**What you have to do:** Using the data below, copy each line that includes the word "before".

════════════════════

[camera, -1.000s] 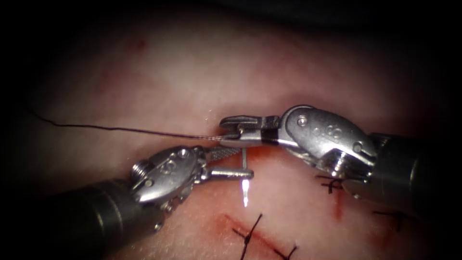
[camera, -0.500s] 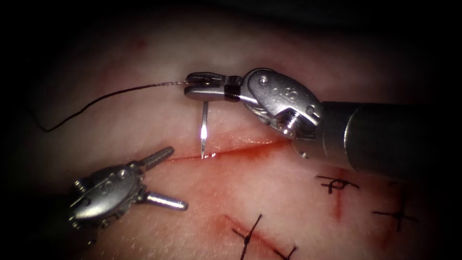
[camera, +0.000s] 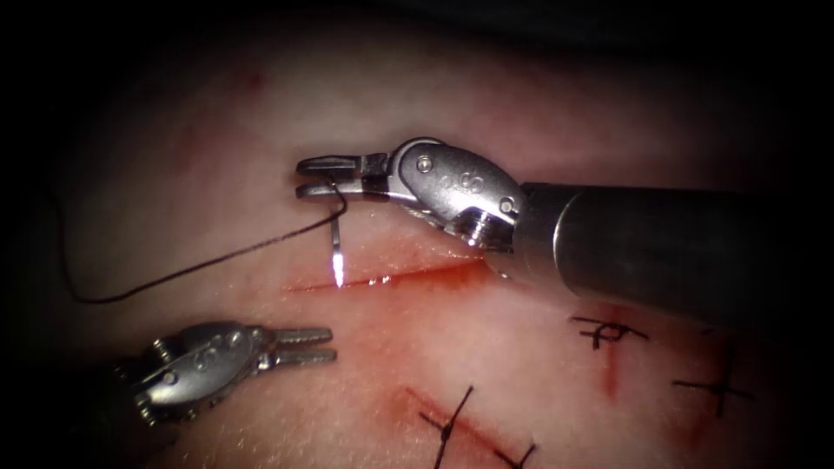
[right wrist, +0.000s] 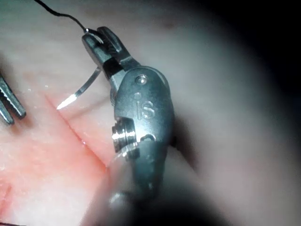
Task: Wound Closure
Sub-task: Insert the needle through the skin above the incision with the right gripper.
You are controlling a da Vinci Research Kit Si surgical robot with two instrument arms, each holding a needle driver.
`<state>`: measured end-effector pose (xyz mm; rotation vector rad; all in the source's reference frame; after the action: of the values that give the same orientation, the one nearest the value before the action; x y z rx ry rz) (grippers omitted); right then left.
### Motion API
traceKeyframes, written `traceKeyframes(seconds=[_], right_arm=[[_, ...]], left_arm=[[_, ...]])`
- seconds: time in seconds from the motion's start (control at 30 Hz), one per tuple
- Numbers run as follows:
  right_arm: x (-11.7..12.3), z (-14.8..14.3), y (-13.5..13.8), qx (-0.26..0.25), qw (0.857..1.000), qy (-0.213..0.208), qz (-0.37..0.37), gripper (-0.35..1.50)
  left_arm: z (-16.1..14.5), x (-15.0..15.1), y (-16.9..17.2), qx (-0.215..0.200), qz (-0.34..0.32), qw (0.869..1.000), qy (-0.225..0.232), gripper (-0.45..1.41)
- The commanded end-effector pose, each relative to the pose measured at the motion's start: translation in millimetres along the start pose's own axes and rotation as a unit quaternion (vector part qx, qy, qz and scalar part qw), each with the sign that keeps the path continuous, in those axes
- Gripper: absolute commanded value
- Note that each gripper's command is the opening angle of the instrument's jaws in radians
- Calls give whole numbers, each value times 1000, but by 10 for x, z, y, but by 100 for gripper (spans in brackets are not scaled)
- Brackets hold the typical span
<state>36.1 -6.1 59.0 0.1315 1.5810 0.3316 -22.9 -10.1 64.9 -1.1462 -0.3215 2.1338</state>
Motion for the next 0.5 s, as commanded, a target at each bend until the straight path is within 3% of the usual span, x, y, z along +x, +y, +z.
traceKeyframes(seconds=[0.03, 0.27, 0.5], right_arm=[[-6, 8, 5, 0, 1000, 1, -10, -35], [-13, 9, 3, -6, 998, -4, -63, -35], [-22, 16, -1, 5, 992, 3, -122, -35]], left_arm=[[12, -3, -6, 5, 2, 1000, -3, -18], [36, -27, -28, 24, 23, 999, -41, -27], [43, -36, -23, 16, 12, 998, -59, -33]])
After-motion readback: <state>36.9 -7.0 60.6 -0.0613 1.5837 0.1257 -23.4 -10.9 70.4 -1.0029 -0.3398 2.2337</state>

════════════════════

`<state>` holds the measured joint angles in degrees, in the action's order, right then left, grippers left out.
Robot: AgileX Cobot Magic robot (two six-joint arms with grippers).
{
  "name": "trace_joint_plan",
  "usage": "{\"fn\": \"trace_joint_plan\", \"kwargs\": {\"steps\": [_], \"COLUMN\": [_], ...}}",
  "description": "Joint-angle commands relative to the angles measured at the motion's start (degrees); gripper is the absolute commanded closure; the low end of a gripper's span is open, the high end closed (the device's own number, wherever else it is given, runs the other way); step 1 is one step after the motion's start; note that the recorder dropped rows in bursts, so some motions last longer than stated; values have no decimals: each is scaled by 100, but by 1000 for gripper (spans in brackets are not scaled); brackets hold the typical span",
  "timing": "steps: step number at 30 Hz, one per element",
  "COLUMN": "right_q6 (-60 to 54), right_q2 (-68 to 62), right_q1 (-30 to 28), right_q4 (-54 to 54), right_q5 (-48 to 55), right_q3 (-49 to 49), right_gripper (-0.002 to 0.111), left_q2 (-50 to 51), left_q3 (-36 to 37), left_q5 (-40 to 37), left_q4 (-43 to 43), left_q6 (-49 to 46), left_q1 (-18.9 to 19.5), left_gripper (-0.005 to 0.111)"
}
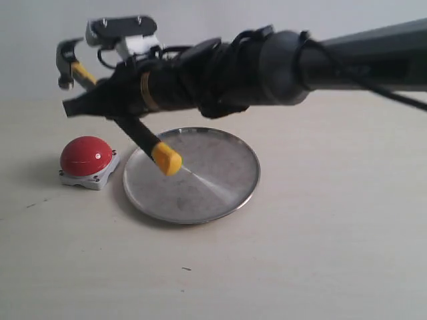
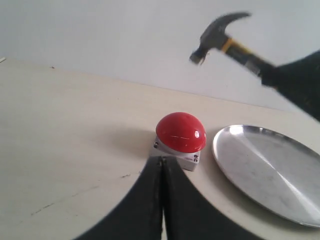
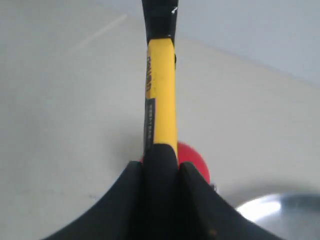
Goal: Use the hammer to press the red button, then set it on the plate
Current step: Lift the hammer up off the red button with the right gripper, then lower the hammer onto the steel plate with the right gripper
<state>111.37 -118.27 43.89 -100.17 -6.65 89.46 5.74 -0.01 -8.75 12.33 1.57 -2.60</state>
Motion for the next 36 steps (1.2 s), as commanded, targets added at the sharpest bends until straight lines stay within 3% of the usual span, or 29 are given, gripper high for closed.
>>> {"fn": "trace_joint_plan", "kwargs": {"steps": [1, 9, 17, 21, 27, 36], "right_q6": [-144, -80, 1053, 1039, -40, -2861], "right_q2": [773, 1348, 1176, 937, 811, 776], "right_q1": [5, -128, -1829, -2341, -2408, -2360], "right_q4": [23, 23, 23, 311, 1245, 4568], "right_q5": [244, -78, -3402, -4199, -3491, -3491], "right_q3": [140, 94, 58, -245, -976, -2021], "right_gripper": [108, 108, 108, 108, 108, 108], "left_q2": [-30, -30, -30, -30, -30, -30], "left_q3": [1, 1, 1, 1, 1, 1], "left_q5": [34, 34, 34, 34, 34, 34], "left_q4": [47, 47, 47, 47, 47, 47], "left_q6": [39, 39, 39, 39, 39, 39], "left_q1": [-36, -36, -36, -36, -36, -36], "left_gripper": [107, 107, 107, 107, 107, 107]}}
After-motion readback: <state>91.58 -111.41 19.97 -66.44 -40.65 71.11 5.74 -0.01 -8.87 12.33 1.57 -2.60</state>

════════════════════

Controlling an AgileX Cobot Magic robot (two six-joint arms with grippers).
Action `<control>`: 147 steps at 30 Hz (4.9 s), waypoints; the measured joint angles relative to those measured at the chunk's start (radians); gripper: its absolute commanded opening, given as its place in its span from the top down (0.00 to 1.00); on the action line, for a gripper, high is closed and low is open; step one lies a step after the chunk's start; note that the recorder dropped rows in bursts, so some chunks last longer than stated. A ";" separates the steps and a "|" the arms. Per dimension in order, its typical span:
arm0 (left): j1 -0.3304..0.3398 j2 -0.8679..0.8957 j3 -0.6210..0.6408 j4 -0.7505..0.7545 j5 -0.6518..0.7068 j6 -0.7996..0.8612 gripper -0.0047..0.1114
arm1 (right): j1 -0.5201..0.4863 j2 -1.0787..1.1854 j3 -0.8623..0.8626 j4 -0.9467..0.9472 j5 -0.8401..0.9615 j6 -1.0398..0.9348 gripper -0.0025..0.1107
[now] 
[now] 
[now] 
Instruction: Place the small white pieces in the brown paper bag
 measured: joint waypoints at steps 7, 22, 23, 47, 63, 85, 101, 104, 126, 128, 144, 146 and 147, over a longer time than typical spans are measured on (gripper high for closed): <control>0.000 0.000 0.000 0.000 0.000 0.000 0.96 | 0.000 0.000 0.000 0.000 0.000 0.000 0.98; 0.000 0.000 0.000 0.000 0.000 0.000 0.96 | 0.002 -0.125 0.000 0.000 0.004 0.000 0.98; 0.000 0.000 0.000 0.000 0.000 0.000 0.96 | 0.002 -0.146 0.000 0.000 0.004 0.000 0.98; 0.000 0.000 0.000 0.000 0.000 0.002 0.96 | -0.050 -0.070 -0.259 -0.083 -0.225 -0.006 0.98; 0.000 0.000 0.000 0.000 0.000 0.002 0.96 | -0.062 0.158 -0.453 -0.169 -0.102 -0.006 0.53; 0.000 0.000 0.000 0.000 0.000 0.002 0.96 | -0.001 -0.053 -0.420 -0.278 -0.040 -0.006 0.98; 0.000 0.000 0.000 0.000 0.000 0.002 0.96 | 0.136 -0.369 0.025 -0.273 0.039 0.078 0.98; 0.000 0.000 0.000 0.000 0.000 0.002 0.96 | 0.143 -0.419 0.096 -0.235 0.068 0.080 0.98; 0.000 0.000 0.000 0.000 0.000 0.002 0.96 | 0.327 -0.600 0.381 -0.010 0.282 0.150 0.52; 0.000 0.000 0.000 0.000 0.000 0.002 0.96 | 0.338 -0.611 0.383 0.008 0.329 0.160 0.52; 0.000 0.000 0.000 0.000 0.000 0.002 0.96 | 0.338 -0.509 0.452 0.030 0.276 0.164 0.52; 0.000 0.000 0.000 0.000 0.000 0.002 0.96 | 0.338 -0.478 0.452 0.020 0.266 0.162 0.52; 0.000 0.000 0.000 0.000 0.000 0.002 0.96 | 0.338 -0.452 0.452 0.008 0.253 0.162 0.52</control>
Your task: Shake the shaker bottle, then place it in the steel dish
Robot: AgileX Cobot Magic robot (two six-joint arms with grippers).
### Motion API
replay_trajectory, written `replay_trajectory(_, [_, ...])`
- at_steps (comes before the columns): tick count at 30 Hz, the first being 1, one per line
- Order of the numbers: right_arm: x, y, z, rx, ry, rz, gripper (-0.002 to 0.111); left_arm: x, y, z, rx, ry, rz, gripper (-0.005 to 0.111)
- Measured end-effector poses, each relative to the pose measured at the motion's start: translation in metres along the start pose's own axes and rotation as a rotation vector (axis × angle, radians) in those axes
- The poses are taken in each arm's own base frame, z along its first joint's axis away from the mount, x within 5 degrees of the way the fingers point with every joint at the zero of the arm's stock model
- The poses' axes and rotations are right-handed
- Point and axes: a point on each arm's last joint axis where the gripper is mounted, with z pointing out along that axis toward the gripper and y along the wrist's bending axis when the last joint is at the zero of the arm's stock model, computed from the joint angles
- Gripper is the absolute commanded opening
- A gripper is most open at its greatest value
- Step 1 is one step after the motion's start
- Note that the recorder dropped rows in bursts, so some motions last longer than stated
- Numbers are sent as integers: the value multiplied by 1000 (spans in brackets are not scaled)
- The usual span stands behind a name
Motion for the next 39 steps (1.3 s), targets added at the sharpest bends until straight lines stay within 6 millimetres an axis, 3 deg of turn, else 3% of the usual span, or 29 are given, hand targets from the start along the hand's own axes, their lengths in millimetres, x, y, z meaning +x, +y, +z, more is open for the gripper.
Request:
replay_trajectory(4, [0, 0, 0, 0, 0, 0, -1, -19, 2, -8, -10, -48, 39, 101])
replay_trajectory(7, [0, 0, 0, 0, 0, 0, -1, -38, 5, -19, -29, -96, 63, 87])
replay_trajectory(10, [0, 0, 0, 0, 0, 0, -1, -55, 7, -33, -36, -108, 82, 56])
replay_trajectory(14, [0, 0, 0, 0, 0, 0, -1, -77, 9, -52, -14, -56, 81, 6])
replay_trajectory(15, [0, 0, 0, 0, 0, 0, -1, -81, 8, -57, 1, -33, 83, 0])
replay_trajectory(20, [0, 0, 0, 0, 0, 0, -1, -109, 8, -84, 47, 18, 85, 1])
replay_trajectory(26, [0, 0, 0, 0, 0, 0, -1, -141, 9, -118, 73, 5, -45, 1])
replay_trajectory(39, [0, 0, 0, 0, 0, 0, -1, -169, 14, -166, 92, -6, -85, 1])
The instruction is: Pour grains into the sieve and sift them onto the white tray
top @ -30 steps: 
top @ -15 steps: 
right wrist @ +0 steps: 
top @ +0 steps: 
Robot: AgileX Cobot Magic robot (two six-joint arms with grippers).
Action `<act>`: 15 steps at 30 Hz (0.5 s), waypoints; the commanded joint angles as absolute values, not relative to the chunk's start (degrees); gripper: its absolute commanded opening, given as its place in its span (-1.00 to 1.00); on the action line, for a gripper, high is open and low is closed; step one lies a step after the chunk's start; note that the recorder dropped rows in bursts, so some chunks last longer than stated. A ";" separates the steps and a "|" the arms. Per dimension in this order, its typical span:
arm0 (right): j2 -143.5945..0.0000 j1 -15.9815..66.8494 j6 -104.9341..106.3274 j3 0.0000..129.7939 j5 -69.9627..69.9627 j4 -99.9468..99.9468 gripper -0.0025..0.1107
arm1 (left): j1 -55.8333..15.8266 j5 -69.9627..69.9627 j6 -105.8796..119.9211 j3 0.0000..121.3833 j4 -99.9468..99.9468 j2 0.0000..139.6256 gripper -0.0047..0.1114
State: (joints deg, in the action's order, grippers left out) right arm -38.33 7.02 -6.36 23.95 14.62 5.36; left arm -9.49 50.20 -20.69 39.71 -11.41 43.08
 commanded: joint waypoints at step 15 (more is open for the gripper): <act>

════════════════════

**Reply to the exercise:**
`<state>`: measured end-effector pose (xyz mm; rotation vector rad; all in the source's reference frame; after the action: of the values that give the same orientation, the one nearest the value before the action; x y z rx ry rz) (grippers omitted); right then left.
- at_steps (comes before the columns): tick count at 30 Hz, the first being 1, one per line

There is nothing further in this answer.